🤖 AI Summary
Large language models (LLMs) deployed as web agents exhibit insufficient reasoning capabilities and poor robustness in dynamic web environments. Method: This paper proposes a reasoning-skill-customized enhancement framework. Its core innovation is the first explicit reformulation of web interaction reasoning as a chain-of-thought (CoT) paradigm, distilled from real-world interaction trajectories into three key reasoning patterns: reflection-and-forecasting, branching exploration, and rollback. We construct CoT-structured training data and employ supervised fine-tuning (SFT) coupled with a self-improvement mechanism for targeted capability enhancement. Results: Our method achieves significant improvements over existing state-of-the-art approaches on WebVoyager, Mind2Web-Live, and SimpleQA (web search), demonstrating the effectiveness and generalizability of explicit CoT structural modeling and skill-specific optimization.
📝 Abstract
Web agents powered by Large Language Models (LLMs) show promise for next-generation AI, but their limited reasoning in uncertain, dynamic web environments hinders robust deployment.

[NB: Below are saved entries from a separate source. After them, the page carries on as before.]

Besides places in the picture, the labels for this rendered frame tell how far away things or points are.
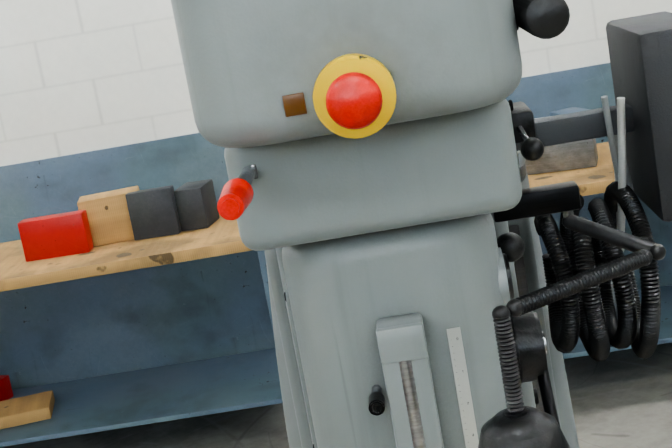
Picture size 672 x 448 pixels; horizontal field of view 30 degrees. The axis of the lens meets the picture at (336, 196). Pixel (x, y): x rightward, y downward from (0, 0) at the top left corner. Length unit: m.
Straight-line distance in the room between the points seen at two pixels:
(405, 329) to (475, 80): 0.24
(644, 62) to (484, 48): 0.46
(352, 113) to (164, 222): 4.14
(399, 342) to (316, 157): 0.17
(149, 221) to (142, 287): 0.67
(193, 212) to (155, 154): 0.56
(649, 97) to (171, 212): 3.74
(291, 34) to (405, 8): 0.08
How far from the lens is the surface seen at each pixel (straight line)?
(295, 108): 0.92
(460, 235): 1.08
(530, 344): 1.22
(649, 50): 1.37
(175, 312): 5.63
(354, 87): 0.87
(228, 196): 0.90
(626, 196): 1.43
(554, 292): 0.98
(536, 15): 0.96
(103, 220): 5.07
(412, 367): 1.07
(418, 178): 1.03
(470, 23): 0.93
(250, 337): 5.62
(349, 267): 1.08
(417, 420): 1.08
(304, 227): 1.04
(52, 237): 5.04
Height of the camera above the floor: 1.87
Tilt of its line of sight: 11 degrees down
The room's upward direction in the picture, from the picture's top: 10 degrees counter-clockwise
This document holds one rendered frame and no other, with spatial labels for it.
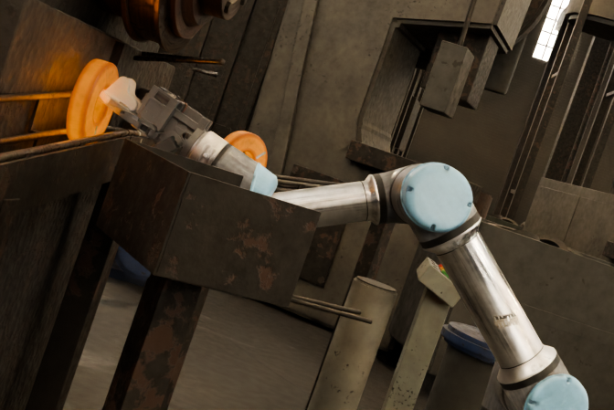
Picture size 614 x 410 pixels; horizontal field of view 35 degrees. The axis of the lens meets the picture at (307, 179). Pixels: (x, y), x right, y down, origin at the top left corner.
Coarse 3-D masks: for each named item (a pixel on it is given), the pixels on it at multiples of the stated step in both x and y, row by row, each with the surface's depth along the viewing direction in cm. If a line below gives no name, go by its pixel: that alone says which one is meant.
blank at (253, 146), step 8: (232, 136) 226; (240, 136) 226; (248, 136) 227; (256, 136) 229; (232, 144) 224; (240, 144) 226; (248, 144) 228; (256, 144) 230; (264, 144) 232; (248, 152) 231; (256, 152) 231; (264, 152) 233; (256, 160) 232; (264, 160) 234
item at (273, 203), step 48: (144, 144) 144; (144, 192) 130; (192, 192) 120; (240, 192) 124; (144, 240) 125; (192, 240) 122; (240, 240) 125; (288, 240) 128; (192, 288) 137; (240, 288) 126; (288, 288) 130; (144, 336) 135; (144, 384) 136
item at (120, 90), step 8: (120, 80) 166; (128, 80) 165; (112, 88) 166; (120, 88) 166; (128, 88) 165; (104, 96) 165; (112, 96) 166; (120, 96) 166; (128, 96) 165; (128, 104) 165; (136, 104) 165
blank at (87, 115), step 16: (96, 64) 164; (112, 64) 167; (80, 80) 161; (96, 80) 161; (112, 80) 170; (80, 96) 160; (96, 96) 163; (80, 112) 161; (96, 112) 171; (80, 128) 162; (96, 128) 169
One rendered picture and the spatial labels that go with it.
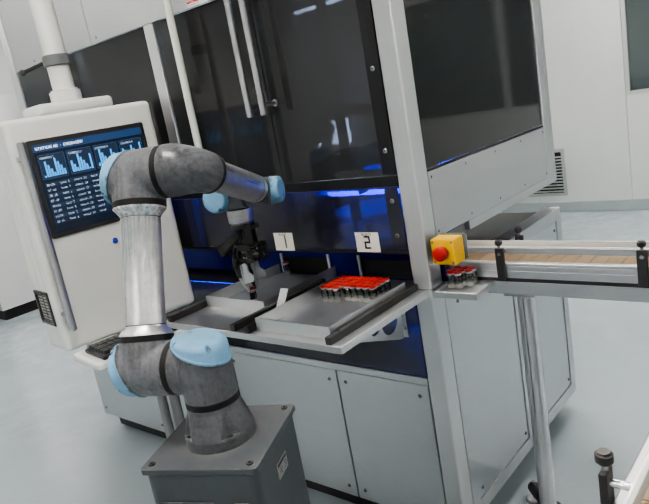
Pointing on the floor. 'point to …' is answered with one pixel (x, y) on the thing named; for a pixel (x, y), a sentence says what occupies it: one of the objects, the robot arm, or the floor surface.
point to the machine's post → (399, 89)
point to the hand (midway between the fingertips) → (250, 286)
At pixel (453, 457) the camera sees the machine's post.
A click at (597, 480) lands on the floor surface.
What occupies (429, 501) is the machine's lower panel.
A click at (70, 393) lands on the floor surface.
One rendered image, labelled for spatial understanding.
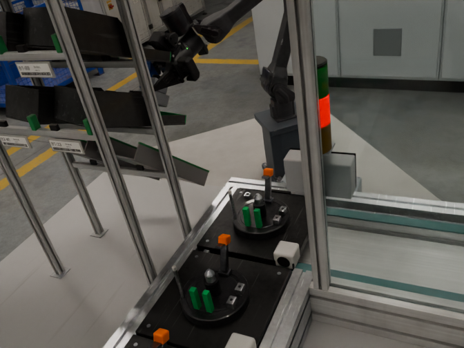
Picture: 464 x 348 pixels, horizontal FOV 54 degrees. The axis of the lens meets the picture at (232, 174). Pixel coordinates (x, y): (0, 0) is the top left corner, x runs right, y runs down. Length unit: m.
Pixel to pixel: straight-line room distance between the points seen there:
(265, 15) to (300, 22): 3.61
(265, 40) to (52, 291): 3.44
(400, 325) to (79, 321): 0.72
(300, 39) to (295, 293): 0.51
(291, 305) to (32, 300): 0.69
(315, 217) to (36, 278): 0.82
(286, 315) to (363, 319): 0.16
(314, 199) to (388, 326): 0.31
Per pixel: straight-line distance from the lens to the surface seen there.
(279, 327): 0.91
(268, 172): 1.10
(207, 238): 1.09
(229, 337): 0.88
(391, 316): 0.95
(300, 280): 0.98
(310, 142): 0.74
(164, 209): 1.43
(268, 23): 4.28
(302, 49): 0.69
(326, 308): 0.99
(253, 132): 1.75
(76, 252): 1.39
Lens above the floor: 1.66
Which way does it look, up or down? 32 degrees down
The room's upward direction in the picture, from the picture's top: 11 degrees counter-clockwise
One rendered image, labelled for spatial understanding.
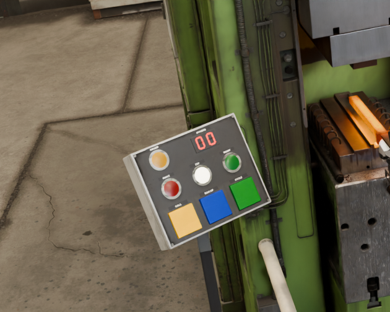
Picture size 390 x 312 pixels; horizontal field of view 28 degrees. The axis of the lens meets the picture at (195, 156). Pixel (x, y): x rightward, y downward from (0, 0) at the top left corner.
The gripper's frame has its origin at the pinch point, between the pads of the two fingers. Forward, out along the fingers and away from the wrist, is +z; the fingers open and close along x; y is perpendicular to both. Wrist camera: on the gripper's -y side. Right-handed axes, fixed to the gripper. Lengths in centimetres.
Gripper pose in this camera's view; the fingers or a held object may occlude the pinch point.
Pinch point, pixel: (386, 138)
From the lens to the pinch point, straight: 233.6
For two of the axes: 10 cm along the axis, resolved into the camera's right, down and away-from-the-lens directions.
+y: 1.4, 8.7, 4.7
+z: -1.0, -4.5, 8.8
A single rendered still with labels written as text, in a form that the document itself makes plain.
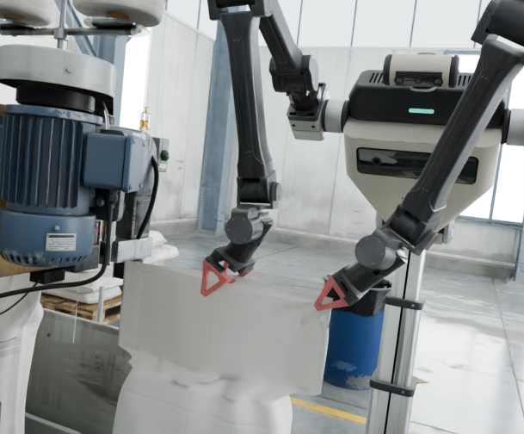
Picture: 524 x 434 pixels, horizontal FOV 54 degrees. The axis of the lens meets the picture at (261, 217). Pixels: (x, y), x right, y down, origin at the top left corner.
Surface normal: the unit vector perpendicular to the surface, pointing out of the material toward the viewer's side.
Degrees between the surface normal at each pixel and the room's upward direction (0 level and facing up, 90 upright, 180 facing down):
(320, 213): 90
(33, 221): 92
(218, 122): 90
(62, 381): 90
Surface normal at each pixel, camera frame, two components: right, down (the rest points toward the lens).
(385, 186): -0.36, 0.67
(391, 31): -0.38, 0.04
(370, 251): -0.53, -0.17
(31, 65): -0.04, 0.08
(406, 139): -0.16, -0.73
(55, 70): 0.34, 0.13
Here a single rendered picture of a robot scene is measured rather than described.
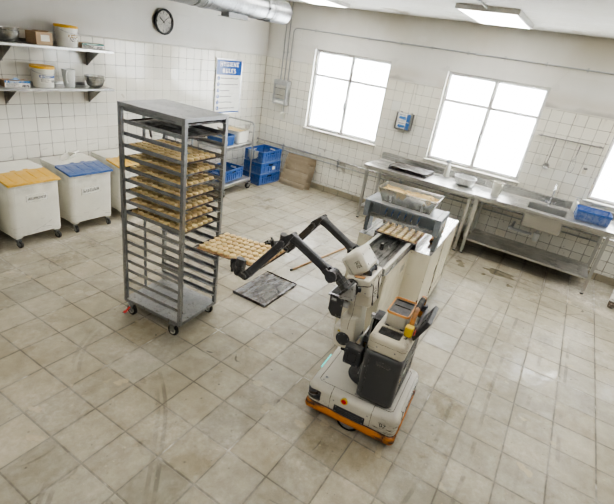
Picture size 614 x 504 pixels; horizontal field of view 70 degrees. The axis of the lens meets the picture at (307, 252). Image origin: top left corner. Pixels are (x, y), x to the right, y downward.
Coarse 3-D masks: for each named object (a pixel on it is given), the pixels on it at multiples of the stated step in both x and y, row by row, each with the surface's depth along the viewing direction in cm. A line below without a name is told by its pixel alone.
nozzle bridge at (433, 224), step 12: (372, 204) 414; (384, 204) 400; (372, 216) 431; (384, 216) 410; (396, 216) 407; (408, 216) 402; (420, 216) 387; (432, 216) 388; (444, 216) 394; (420, 228) 395; (432, 228) 394; (444, 228) 411
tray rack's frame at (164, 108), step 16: (160, 112) 300; (176, 112) 309; (192, 112) 318; (208, 112) 328; (144, 224) 378; (144, 256) 391; (144, 272) 397; (128, 288) 383; (144, 288) 403; (160, 288) 407; (176, 288) 411; (128, 304) 385; (144, 304) 380; (176, 304) 388; (192, 304) 391; (208, 304) 395; (176, 320) 367
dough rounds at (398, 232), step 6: (384, 228) 417; (390, 228) 419; (396, 228) 428; (390, 234) 410; (396, 234) 411; (402, 234) 410; (408, 234) 412; (414, 234) 420; (420, 234) 417; (408, 240) 403; (414, 240) 400
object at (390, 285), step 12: (384, 252) 386; (396, 252) 390; (408, 252) 396; (384, 264) 364; (396, 264) 367; (384, 276) 346; (396, 276) 383; (384, 288) 356; (396, 288) 402; (384, 300) 372; (372, 312) 361
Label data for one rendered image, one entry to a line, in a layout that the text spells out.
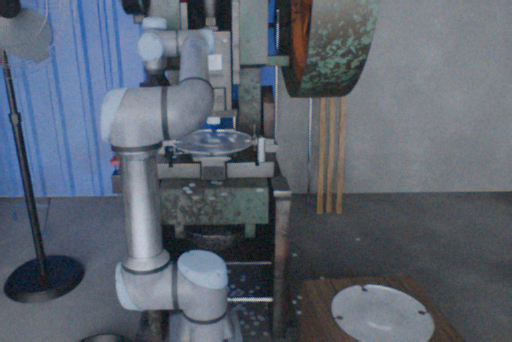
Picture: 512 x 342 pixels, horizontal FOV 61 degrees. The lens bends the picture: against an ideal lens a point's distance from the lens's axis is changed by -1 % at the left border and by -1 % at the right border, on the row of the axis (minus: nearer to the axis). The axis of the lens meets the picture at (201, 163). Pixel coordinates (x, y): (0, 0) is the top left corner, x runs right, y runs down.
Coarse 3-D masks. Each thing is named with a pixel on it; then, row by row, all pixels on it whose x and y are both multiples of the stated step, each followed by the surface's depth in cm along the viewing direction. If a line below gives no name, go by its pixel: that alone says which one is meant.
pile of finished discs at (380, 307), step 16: (352, 288) 145; (368, 288) 145; (384, 288) 144; (336, 304) 138; (352, 304) 138; (368, 304) 136; (384, 304) 136; (400, 304) 137; (416, 304) 136; (336, 320) 130; (352, 320) 131; (368, 320) 129; (384, 320) 129; (400, 320) 129; (416, 320) 129; (432, 320) 129; (352, 336) 124; (368, 336) 124; (384, 336) 124; (400, 336) 124; (416, 336) 123
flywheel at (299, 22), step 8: (296, 0) 181; (304, 0) 152; (296, 8) 181; (304, 8) 171; (296, 16) 181; (304, 16) 172; (296, 24) 181; (304, 24) 172; (296, 32) 180; (304, 32) 173; (296, 40) 178; (296, 48) 176; (304, 48) 173; (296, 56) 173; (304, 56) 170; (296, 64) 172; (304, 64) 163; (296, 72) 173
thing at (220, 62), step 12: (216, 36) 152; (228, 36) 152; (216, 48) 154; (228, 48) 154; (216, 60) 155; (228, 60) 155; (216, 72) 157; (228, 72) 157; (216, 84) 158; (228, 84) 158; (216, 96) 157; (228, 96) 159; (216, 108) 158; (228, 108) 161
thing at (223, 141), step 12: (204, 132) 173; (216, 132) 174; (228, 132) 172; (240, 132) 170; (180, 144) 159; (192, 144) 159; (204, 144) 157; (216, 144) 156; (228, 144) 157; (240, 144) 157

In this paper, we identify key reasoning skills essential for effective web agents, i.e., reflection&lookahead, branching, and rollback, and curate trajectory data that exemplifies these abilities by reconstructing the agent's (inference-time) reasoning algorithms into chain-of-thought rationales. We conduct experiments in the agent self-improving benchmark, OpenWebVoyager, and demonstrate that distilling salient reasoning patterns into the backbone LLM via simple fine-tuning can substantially enhance its performance. Our approach yields significant improvements across multiple benchmarks, including WebVoyager, Mind2web-live, and SimpleQA (web search), highlighting the potential of targeted reasoning skill enhancement for web agents.